When you are aligning a sequence to the aligned sequences, (based on a pairwise alignment), when you insert a gap in the sequence that is already in the set, you insert gaps in the same place in all sequences in the aligned set.

Lafrasu has suggested the SequneceMatcher() algorithm to use for pairwise alignment of UTF-8 strings. What I've described gives you a fairly painless, reasonably decent way to extend that to multiple sequences.

In case you are interested, it is equivalent to building up small sets of aligned sequences and aligning them on their best pair. It gives exactly the same result, but it is a simpler implementation.

answered May 3, 2011 at 21:25

James CrookJames Crook

1,58012 silver badges17 bronze badges

2

Are you looking for something quick and dirty, as in the following?

from difflib import SequenceMatcher

a = "dsa jld lal"
b = "dsajld kll"
c = "dsc jle kal"
d = "dsd jlekal"

ss = [a,b,c,d]

s = SequenceMatcher()

for i in range(len(ss)):
    x = ss[i]
    s.set_seq1(x)
    for j in range(i+1,len(ss)):

        y = ss[j]
        s.set_seq2(y)

        print
        print s.ratio()
        print s.get_matching_blocks()

answered Apr 28, 2011 at 11:59

lafraslafras

8,1414 gold badges28 silver badges28 bronze badges

3

MAFFT version 7.120+ supports multiple text alignment. Input is like FASTA format but with LATIN1 text instead of sequences and output is aligned FASTA format. Once installed, it is easy to run:

mafft --text input_text.fa > output_alignment.fa

Although MAFFT is a mature tool for biological sequence alignment, the text alignment mode is in the development stage, with future plans including permitting user defined scoring matrices. You can see the further details in the documentation.

answered Apr 4, 2017 at 14:41

Chris_RandsChris_Rands

36.4k12 gold badges79 silver badges110 bronze badges

1

I've pretty recently written a python script that runs the Smith-Waterman algorithm (which is what is used to generate gapped local sequence alignments for DNA or protein sequences). It's almost certainly not the fastest implementation, as I haven't optimized it for speed at all (not my bottleneck at the moment), but it works and doesn't care about the identity of each character in the strings. I could post it here or email you the files if that's the kind of thing you're looking for.

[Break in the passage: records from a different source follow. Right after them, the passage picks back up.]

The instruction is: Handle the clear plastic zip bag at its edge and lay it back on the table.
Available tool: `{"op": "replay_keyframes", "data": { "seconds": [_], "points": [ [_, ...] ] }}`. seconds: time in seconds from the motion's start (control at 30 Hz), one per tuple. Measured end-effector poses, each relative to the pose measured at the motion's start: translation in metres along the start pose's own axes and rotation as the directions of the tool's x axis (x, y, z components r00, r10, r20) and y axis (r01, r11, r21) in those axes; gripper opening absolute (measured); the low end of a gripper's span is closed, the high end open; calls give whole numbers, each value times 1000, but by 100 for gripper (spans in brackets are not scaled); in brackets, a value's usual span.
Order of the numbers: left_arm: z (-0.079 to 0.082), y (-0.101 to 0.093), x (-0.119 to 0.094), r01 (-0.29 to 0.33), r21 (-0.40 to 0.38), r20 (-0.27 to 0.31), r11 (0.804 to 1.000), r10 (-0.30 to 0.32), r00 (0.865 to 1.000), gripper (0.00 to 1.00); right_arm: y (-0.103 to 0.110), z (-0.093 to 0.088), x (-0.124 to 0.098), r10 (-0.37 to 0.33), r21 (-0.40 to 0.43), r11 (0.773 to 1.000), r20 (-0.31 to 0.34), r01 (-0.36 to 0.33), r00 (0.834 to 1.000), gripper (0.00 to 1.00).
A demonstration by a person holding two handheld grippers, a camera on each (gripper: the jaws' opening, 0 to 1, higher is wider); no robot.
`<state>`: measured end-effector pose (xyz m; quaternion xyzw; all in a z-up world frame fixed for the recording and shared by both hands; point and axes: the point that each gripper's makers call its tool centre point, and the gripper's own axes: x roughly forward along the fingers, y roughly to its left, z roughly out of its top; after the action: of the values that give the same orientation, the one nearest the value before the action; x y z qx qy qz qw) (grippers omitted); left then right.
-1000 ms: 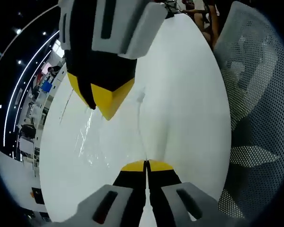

answered Apr 28, 2011 at 19:01

4

Which algorithm is used for multiple sequence alignment?

We developed Kalign, a method employing the Wu-Manber string-matching algorithm, to improve both the accuracy and speed of multiple sequence alignment. We compared the speed and accuracy of Kalign to other popular methods using Balibase, Prefab, and a new large test set.

How do you do multiple sequence alignment?

Creating a Multiple-Sequence Alignment.
List the features of interest and select them..
Invoke the Multiple-Sequence Alignment Tool..
Choose Nucleotide or Amino Acid..
Process the result..

Which tool is best for multiple sequence alignment?

Most recent answer DNA alignment and MEGA X are used conventionally for small-size data but if you are dealing with large data then MAFFT will be best.

What is sequence alignment in Python?

Advertisements. Sequence alignment is the process of arranging two or more sequences (of DNA, RNA or protein sequences) in a specific order to identify the region of similarity between them.